Exercise data ->

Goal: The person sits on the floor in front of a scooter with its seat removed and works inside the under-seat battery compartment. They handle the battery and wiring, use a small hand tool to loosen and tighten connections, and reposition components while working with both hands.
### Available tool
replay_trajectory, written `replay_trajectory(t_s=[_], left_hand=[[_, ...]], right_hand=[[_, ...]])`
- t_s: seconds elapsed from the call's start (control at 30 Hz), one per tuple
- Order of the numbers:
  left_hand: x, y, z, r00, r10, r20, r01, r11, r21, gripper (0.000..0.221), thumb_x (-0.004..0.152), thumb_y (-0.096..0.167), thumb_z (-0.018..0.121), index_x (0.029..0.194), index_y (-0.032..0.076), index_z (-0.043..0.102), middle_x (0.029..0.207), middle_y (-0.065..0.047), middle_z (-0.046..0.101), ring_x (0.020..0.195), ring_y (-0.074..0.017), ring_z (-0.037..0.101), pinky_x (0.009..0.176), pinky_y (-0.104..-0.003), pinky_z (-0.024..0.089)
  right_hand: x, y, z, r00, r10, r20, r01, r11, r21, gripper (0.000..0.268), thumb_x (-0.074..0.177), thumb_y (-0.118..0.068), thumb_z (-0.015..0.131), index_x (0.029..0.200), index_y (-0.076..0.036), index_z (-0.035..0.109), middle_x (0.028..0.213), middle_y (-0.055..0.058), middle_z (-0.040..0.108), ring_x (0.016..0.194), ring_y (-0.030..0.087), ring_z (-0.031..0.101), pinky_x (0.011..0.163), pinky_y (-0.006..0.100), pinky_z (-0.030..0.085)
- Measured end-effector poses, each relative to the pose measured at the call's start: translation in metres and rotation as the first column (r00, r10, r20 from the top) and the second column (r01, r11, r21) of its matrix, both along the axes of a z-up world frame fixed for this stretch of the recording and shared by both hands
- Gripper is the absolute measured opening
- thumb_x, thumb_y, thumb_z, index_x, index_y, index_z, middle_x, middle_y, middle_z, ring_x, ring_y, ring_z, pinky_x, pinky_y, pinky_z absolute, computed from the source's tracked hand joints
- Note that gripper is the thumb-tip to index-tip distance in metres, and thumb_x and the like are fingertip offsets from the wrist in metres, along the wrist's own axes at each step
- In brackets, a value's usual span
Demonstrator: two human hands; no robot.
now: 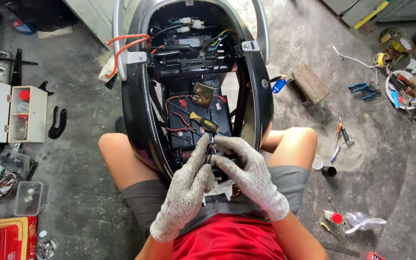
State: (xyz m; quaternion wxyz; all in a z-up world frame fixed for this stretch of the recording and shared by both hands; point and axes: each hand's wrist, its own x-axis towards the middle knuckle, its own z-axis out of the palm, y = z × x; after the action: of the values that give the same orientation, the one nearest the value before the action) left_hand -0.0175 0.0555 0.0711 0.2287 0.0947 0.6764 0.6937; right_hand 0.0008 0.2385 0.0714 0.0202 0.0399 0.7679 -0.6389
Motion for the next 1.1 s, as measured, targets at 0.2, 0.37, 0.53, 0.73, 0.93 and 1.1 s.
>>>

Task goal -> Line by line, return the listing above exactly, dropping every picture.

Exercise solution ->
Goal: The person sits on the floor in front of a scooter with its seat removed and works inside the under-seat battery compartment. They handle the battery and wiring, use a small hand tool to loosen and tighten connections, and reposition components while working with both hands.
### Available tool
replay_trajectory, written `replay_trajectory(t_s=[_], left_hand=[[_, ...]], right_hand=[[_, ...]])`
- t_s: seconds elapsed from the call's start (control at 30 Hz), one per tuple
- Order of the numbers:
  left_hand: x, y, z, r00, r10, r20, r01, r11, r21, gripper (0.000..0.221), thumb_x (-0.004..0.152), thumb_y (-0.096..0.167), thumb_z (-0.018..0.121), index_x (0.029..0.194), index_y (-0.032..0.076), index_z (-0.043..0.102), middle_x (0.029..0.207), middle_y (-0.065..0.047), middle_z (-0.046..0.101), ring_x (0.020..0.195), ring_y (-0.074..0.017), ring_z (-0.037..0.101), pinky_x (0.009..0.176), pinky_y (-0.104..-0.003), pinky_z (-0.024..0.089)
  right_hand: x, y, z, r00, r10, r20, r01, r11, r21, gripper (0.000..0.268), thumb_x (-0.074..0.177), thumb_y (-0.118..0.068), thumb_z (-0.015..0.131), index_x (0.029..0.200), index_y (-0.076..0.036), index_z (-0.035..0.109), middle_x (0.028..0.213), middle_y (-0.055..0.058), middle_z (-0.040..0.108), ring_x (0.016..0.194), ring_y (-0.030..0.087), ring_z (-0.031..0.101), pinky_x (0.011..0.163), pinky_y (-0.006..0.100), pinky_z (-0.030..0.085)
- Measured end-effector poses, each relative to the pose measured at the call's start: translation in metres and rotation as the first column (r00, r10, r20 from the top) and the second column (r01, r11, r21) of its matrix, both along the axes of a z-up world frame fixed for this stretch of the recording and shared by both hands
- Gripper is the absolute measured opening
- thumb_x, thumb_y, thumb_z, index_x, index_y, index_z, middle_x, middle_y, middle_z, ring_x, ring_y, ring_z, pinky_x, pinky_y, pinky_z absolute, computed from the source's tracked hand joints
- Note that gripper is the thumb-tip to index-tip distance in metres, and thumb_x and the like are fingertip offsets from the wrist in metres, along the wrist's own axes at each step
- In brackets, a value's usual span
Demonstrator: two human hands; no robot.
now: 
State: (xyz m; quaternion wxyz; all in a z-up world frame fixed for this stretch of the recording and shared by both hands; point and axes: each hand's wrist, its own x-axis towards the middle knuckle, its own z-axis out of the palm, y = z × x; after the action: of the values that give the same orientation, the one nearest the value before the action) left_hand -0.0175 0.0555 0.0711 0.2287 0.0947 0.6764 0.6937; right_hand 0.0008 0.2385 0.0714 0.0202 0.0399 0.7679 -0.6389
Motion for the next 1.1 s, as measured, targets at 0.2, 0.37, 0.53, 0.73, 0.93 and 1.1 s.
>>>

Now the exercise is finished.